Configuring an SDN connector in Azure
In this section, you configure FortiGate SDN connector for use with Azure.
In the FortiGate interface, these connectors are called SDN connectors and are SDN connectors that provide integration and orchestration of Fortinet products with key SDN solutions. The Fortinet Security Fabric provides visibility into your security posture across multiple cloud networks, spanning private, public, and Software as a Service (SaaS) clouds. In software-defined networks like Azure, dynamic objects and resources can be cumbersome to secure using traditional firewall policies. By using the SDN connector for use with the Azure IaaS, changes to attributes in the Azure environment can be automatically updated in the Security Fabric. This helps integrate and orchestrate FortiOS IPv4 policies going forward.
Before installing and configuring the Azure SDN connector, the following Azure infrastructure and Fortinet FortiGate-VM components should be in place:
- A valid Azure account and subscription. The account can be one that your organization established or simply one of the free trial options available from Azure.
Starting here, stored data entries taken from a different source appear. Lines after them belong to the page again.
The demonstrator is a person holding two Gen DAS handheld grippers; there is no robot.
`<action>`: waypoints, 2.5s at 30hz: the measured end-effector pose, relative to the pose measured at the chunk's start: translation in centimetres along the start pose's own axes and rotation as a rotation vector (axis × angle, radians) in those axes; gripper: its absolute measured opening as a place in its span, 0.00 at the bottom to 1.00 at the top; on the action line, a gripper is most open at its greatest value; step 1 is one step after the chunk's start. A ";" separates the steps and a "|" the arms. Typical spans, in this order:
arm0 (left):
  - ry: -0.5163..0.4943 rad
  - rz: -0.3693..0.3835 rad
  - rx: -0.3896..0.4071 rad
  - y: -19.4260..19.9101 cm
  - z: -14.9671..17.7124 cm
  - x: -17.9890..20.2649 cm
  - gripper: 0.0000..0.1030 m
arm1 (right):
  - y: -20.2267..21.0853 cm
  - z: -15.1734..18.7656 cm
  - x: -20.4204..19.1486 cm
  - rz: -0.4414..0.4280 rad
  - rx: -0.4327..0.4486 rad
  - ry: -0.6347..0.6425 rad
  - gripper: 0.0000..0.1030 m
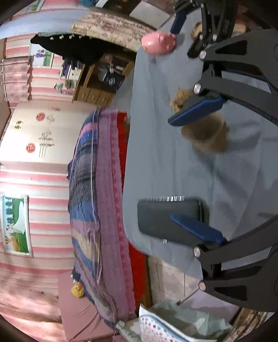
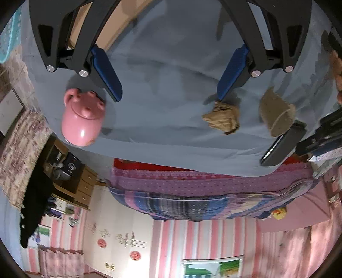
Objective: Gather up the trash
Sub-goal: 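Grasp the brown cardboard cup sleeve with the left gripper, then grasp the crumpled brown paper ball with the right gripper while the left holds the sleeve, then carry the cardboard sleeve and paper ball over the blue basket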
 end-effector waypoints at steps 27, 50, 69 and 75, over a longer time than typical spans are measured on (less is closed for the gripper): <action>-0.035 -0.134 0.030 -0.5 1.3 -2.0 0.29 | -1.7 -0.2 -2.0 -0.082 0.014 -0.003 0.86; -0.003 -0.366 -0.010 -1.2 2.0 -8.1 0.29 | -4.0 -0.2 -7.7 -0.211 -0.050 0.057 0.49; -0.118 0.039 0.036 4.8 0.5 12.2 0.28 | 12.9 2.7 12.5 0.148 0.045 -0.041 0.49; -0.184 0.181 0.003 6.2 1.8 20.7 0.28 | 14.8 4.8 17.9 0.209 0.042 -0.119 0.49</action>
Point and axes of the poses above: each gripper's, at about its wrist camera, not at the fingertips, and y roughly against the way its jaws point, x to its right, z to its underside, the point moved 10 cm from there along -y, roughly the way its jaws point, and after that the axes turned 11 degrees about x, right-handed, at the moved point
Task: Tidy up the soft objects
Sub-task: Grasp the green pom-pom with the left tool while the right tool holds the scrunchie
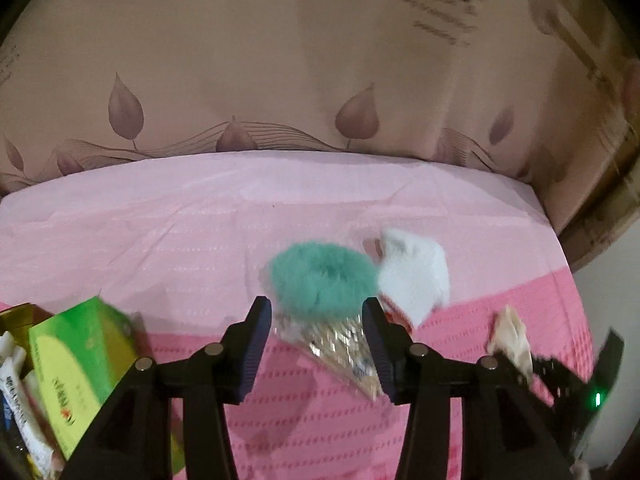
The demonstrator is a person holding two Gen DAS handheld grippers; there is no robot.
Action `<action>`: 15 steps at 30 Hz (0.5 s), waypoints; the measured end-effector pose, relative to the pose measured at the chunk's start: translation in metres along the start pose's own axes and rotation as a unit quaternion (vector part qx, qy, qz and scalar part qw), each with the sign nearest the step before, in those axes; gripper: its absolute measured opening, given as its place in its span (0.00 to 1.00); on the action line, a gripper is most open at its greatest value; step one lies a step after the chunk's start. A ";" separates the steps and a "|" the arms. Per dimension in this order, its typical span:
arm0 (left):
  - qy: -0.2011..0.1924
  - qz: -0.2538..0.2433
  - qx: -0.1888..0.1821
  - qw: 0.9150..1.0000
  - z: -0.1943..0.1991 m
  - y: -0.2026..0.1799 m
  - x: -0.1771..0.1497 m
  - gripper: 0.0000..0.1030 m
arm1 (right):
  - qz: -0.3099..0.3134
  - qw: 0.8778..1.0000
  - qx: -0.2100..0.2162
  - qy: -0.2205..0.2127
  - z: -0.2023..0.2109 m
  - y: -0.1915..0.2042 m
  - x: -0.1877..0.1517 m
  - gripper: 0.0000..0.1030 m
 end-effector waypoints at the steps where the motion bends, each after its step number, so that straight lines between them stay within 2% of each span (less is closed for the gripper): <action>1: 0.003 0.005 -0.001 1.000 -0.005 0.000 0.004 0.47 | 0.000 1.000 0.001 0.000 0.000 0.001 0.000 0.25; 11: 0.047 0.045 0.010 0.998 -0.063 0.010 0.012 0.47 | -0.002 1.000 0.008 -0.001 0.000 0.001 0.000 0.27; 14: 0.055 0.061 0.005 0.997 -0.074 0.014 0.011 0.47 | -0.004 1.000 0.009 -0.001 0.000 0.001 0.000 0.27; 15: 0.060 0.066 -0.007 0.996 -0.076 0.014 0.009 0.43 | -0.004 1.000 0.009 -0.002 -0.001 0.001 0.000 0.27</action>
Point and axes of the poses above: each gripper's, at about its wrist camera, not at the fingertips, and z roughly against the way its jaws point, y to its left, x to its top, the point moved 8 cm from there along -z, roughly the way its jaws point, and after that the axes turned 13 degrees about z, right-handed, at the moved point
If you do not specify the resource group, you can find all resources that the account has access to.
- You should have a FortiGate-VM deployed in Azure
- An IPv4 outbound policy from the FortiGate-VM on port2 (internal) to port1 (external)
- A VM instance of a resource in the Azure environment
This section describes configuring an Azure SDN connector to connect the FortiGate to connect to the Azure backend. This allows easy reference of dynamic Azure objects when creating FortiOS firewall policies. If the FortiGate is a virtual device in one of those environments, it is likely to be the only connector configured.